In the records below, which lines include "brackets"? Copy them.
++++ Provided information ++++
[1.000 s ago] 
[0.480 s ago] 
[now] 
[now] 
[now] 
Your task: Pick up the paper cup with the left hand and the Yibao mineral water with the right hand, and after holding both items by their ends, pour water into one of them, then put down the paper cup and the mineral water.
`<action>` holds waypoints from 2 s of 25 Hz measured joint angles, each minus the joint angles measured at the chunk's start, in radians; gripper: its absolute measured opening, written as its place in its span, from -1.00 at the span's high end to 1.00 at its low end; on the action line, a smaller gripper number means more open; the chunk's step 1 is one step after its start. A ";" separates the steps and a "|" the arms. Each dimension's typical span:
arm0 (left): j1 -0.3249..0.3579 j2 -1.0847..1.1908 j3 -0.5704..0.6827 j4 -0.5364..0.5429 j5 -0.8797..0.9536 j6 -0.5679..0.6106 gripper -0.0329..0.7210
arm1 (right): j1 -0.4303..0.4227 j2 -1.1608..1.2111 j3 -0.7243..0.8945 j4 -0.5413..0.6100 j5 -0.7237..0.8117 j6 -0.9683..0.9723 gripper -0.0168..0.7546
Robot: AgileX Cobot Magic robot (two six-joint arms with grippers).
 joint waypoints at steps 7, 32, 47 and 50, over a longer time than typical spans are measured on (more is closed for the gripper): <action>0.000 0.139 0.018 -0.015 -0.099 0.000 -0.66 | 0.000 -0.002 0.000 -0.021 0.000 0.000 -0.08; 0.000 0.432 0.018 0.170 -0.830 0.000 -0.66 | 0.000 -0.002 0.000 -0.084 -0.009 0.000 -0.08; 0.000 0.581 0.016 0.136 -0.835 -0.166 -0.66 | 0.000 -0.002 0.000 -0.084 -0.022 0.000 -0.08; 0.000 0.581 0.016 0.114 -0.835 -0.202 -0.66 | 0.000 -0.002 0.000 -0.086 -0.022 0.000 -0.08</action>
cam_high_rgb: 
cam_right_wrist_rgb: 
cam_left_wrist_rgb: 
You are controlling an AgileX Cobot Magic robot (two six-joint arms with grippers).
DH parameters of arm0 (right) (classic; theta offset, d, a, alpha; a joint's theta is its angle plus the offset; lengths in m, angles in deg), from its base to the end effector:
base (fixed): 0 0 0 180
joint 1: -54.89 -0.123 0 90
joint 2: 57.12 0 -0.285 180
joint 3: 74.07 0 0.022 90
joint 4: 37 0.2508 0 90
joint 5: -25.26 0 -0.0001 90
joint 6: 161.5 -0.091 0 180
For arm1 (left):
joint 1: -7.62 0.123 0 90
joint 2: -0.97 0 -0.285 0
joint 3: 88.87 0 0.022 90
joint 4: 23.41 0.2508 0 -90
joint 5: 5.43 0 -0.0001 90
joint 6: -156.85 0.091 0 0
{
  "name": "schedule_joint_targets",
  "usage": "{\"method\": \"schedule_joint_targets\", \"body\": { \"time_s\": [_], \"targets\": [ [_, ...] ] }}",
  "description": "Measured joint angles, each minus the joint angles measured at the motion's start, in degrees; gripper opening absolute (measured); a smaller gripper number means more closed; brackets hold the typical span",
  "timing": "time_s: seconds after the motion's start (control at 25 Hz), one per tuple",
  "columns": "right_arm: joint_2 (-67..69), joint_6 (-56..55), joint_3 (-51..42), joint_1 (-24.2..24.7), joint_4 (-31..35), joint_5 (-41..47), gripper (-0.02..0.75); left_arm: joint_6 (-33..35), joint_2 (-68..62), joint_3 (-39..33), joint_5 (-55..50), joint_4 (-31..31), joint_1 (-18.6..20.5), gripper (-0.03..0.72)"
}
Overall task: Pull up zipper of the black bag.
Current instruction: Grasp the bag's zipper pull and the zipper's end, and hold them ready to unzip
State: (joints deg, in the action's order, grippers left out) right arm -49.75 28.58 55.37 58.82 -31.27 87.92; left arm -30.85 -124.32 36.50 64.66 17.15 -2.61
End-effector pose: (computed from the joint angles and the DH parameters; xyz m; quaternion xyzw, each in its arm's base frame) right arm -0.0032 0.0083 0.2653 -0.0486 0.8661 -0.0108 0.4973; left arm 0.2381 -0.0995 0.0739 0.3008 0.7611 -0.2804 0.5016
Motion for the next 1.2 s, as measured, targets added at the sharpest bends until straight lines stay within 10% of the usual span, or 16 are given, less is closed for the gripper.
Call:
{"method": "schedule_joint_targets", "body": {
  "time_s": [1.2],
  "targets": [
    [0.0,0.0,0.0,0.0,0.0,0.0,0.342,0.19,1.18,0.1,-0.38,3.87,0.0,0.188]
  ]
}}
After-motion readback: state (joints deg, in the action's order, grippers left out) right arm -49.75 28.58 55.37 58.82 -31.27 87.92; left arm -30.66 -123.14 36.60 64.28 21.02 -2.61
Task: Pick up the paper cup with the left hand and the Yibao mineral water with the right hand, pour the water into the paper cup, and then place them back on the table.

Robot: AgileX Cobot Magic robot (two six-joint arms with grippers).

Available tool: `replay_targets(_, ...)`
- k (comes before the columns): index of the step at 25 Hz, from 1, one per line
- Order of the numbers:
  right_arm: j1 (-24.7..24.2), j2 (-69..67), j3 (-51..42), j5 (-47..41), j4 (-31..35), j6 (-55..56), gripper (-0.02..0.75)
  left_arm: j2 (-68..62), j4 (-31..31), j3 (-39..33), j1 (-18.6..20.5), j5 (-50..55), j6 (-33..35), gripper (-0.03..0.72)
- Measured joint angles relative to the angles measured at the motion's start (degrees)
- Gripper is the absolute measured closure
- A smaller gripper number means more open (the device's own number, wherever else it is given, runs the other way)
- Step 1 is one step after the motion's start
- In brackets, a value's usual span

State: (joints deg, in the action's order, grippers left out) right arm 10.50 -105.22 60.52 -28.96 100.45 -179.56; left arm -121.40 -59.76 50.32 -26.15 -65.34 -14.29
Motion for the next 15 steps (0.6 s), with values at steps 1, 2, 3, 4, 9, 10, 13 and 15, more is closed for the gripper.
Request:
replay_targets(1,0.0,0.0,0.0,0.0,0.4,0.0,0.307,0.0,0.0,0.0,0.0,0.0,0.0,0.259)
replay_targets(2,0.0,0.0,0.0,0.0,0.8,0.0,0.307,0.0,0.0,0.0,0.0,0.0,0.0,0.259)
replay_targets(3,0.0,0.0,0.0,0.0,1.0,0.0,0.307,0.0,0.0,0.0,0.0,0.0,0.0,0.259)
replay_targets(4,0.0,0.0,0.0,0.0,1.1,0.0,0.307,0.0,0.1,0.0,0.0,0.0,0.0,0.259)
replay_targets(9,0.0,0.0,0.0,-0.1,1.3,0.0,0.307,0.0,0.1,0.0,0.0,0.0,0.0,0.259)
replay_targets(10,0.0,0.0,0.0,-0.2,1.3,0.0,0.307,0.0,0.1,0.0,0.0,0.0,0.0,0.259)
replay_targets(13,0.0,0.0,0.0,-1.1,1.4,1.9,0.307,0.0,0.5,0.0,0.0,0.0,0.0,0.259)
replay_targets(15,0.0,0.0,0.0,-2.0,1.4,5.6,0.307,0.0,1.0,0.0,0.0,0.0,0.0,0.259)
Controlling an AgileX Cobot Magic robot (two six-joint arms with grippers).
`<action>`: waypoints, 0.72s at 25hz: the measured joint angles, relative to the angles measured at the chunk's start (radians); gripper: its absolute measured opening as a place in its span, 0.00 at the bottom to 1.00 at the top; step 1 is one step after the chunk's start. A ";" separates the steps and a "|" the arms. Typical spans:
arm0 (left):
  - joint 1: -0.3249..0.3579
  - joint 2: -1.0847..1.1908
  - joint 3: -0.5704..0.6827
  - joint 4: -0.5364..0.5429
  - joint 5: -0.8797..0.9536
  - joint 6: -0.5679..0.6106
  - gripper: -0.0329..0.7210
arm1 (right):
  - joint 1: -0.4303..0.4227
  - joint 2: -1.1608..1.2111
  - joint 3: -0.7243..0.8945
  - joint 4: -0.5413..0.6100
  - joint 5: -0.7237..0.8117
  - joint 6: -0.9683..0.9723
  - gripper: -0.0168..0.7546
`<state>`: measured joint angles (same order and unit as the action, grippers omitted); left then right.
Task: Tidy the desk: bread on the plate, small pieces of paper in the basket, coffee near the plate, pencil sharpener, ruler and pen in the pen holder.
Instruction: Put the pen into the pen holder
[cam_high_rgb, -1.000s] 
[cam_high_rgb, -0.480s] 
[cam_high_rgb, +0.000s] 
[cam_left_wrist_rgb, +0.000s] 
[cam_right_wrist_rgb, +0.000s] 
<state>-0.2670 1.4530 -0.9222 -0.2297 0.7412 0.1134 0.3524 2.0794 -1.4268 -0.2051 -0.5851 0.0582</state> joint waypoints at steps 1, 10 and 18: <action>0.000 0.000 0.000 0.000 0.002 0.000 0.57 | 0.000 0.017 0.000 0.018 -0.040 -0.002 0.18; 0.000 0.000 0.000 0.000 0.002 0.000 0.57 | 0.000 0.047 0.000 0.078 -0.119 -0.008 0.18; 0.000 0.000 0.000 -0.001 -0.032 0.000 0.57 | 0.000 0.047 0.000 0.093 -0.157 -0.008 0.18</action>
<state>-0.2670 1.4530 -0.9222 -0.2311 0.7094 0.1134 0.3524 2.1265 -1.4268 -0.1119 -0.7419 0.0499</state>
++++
## Response
  "description": "Measured joint angles, each minus the joint angles measured at the motion's start, in degrees; gripper opening absolute (measured); a smaller gripper number means more closed; brackets hold the typical span",
- In brackets, a value's usual span

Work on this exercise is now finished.